For years, The Room lived in relatively obscure infamy as one of the worst films ever made. Then, James Franco got his hands on it, et voilà, The Disaster Artist wins a Golden Globe. And now, 15 years after the epic failure of a movie hit theaters in 2003, director Sandy Schklair is out to get his. In his new book, Yes, I Directed The Room, Schklair attempts to dethrone Hollywood’s resident weirdo and writer/lead of The Room, Tommy Wiseau, of his director credit. As Schklair asserts, “You know what, I don’t care if it’s a shitty movie. I directed crap and got it noticed all around the world.” The titular throwdown has the makings of another Franco hit.

In the book, which will be released by Canadian publisher Finding Dimes Literature later this week, Schklair recounts a mostly hilarious sejour on the set of what’s been dubbed “the Citizen Kane of bad movies,” and Schklair wants credit for his share of the spectacular cinematic failure. “I directed this entire movie, except for the love scenes and the second unit stuff in San Francisco,” he told The Hollywood Reporter. Schklair—played by Seth Rogen in The Disaster Artist—claims he joined The Room as a script supervisor, but he never saw a fully realized script; rather, Wiseau gave him a few new pages every time he came to set. He also says that he became the film’s de facto director and first assistant director, since Wiseau “had no idea what the directing process was, no idea how you shoot.” Yes, I Directed The Room includes what Schklair says is a copy of the original crew list, where he is credited as “AD/Script Supervisor/Whatever," and Wiseau "director."

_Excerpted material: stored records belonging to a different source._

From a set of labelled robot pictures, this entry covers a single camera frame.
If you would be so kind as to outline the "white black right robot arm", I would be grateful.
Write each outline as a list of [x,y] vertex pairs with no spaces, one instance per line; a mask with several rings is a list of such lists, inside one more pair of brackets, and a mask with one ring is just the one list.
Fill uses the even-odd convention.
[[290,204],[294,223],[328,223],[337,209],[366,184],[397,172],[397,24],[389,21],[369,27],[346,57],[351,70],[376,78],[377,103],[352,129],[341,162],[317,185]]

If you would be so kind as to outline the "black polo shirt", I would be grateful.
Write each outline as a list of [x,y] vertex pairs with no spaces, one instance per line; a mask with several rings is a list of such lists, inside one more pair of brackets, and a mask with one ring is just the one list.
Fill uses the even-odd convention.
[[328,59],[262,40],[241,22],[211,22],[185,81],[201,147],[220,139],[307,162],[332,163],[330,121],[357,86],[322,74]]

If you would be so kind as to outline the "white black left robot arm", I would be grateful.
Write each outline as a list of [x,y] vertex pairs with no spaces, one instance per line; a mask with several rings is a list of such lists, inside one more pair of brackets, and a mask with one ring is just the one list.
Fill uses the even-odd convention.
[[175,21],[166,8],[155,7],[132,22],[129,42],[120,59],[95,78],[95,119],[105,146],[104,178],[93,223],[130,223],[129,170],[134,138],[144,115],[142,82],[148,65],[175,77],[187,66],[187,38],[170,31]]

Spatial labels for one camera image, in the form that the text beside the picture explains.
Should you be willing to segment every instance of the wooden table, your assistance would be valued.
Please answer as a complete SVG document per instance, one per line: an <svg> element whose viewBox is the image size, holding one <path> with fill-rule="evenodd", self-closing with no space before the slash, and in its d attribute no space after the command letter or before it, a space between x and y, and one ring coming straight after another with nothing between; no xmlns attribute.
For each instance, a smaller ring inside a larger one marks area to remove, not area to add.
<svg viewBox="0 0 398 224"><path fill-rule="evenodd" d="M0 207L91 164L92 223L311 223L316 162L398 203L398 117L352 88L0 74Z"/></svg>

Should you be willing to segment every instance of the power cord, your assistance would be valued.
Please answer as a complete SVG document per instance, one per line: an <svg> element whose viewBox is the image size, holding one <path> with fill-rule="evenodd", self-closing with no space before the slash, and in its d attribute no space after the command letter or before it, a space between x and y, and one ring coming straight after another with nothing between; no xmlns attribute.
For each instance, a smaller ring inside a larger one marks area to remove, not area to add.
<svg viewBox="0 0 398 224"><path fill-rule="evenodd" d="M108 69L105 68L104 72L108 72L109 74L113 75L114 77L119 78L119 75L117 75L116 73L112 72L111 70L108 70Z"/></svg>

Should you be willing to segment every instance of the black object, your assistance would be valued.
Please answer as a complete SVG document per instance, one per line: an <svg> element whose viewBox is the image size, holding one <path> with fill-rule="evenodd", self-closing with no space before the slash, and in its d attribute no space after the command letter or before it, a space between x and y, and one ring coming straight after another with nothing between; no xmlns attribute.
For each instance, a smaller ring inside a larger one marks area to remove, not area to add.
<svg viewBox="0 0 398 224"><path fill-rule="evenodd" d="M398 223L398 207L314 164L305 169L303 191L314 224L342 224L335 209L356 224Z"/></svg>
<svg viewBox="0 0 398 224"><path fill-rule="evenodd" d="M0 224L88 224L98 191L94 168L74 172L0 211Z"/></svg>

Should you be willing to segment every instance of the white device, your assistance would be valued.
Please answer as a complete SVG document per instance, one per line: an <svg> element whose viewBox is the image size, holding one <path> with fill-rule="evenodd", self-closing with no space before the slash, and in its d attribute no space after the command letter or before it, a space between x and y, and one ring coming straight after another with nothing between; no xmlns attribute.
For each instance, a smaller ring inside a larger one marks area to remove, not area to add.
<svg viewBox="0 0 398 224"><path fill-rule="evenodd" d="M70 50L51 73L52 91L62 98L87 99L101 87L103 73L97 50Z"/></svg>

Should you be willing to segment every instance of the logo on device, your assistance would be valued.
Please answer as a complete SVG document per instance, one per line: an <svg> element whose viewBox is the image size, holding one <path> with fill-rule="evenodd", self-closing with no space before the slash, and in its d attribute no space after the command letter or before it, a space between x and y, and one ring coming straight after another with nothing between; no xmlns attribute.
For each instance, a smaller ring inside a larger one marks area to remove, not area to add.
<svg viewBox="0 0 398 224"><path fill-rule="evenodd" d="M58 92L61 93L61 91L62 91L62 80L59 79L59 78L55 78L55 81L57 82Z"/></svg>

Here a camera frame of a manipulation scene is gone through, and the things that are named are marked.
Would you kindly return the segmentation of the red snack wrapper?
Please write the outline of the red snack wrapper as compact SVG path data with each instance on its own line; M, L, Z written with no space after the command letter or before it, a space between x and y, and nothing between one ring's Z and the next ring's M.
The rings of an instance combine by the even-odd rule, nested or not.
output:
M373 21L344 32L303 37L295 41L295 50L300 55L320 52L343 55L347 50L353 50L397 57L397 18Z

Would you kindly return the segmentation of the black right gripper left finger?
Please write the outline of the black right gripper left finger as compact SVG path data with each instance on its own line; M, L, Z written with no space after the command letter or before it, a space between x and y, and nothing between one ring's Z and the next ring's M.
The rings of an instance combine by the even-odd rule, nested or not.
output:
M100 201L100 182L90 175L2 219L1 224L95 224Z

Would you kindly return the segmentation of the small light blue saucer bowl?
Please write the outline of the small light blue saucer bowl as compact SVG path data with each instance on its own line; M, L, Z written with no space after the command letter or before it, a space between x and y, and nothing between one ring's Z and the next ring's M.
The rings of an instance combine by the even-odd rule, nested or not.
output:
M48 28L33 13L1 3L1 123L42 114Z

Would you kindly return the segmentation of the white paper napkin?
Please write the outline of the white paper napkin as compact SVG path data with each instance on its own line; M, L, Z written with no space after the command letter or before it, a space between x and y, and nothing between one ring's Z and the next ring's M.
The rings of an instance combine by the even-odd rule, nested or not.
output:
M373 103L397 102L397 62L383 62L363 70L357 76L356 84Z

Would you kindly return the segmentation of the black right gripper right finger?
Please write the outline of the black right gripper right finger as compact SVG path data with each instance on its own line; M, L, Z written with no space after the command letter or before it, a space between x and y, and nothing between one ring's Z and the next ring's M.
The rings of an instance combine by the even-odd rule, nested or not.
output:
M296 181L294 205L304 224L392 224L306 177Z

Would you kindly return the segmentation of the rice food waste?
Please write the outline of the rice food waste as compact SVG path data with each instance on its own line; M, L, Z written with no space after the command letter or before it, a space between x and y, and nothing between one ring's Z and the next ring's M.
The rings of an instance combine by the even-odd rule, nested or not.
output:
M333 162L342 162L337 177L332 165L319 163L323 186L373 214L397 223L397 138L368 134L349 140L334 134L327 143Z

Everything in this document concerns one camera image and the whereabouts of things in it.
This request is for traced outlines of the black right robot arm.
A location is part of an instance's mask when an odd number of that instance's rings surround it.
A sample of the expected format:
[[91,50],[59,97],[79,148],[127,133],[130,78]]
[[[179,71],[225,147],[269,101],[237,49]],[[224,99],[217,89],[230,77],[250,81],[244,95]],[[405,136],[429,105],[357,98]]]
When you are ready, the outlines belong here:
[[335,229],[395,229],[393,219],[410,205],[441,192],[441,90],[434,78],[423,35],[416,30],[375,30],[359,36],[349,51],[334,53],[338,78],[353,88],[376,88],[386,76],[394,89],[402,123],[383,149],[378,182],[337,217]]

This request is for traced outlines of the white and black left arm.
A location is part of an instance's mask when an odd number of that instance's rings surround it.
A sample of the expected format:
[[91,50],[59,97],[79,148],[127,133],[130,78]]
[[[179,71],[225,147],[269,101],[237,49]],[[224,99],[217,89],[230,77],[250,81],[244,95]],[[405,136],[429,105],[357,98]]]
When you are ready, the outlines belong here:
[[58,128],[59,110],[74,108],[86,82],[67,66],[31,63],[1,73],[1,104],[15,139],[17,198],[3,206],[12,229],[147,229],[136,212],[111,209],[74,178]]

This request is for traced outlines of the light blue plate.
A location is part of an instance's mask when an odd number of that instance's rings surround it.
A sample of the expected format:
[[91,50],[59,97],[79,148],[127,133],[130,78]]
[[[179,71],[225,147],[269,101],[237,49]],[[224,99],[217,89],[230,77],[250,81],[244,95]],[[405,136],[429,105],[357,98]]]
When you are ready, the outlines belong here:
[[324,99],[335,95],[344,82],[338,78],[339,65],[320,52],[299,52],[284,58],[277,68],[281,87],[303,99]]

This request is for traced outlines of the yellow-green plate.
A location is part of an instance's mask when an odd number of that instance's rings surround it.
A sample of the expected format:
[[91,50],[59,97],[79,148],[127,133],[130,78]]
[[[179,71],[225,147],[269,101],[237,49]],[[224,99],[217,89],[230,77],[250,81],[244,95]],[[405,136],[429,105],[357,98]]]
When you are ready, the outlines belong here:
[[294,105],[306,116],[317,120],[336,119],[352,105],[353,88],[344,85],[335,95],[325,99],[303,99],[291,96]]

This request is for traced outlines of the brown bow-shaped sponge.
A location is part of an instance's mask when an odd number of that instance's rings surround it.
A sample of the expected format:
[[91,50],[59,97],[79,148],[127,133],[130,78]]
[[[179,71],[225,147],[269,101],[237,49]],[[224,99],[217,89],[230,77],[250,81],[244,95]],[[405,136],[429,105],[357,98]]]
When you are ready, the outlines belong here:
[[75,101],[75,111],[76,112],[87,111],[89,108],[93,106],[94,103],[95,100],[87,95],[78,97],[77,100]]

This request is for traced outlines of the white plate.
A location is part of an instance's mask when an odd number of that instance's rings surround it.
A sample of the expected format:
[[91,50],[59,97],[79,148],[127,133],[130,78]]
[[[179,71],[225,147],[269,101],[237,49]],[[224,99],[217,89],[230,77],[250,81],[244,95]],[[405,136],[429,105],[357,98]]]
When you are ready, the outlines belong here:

Wiseau, naturally, has shirked Shicklair’s claims for years, but even the 2013 book The Disaster Artist, upon which the Franco film was based, paints a picture somewhat in line with the would-be director’s claim. “Sandy helped set up eyelines, blocked scenes, worked on the dialog, and established a basic through-line of minimum coherence," wrote author and Wiseau’s close friend and The Room co-star, Greg Sestero. He was the “only reason we’d gotten anything remotely watchable on film,” he added.  

Perhaps most intriguingly, Shicklair claims he designed the film to bomb. “Don’t think any of this happened by accident,” he says. “The idea was to keep the insanity, but push it as far over the top as I can and preserve the fact that everybody there knows I’m making a comedy ... except one person.” The one thing Shicklair is adamant he had nothing to do with was The Room’s sex scenes. “I will not direct pornography,” he says. “This is non-negotiable.”

Yes, I Directed The Room will be available on Amazon and Barnes & Noble online on Friday.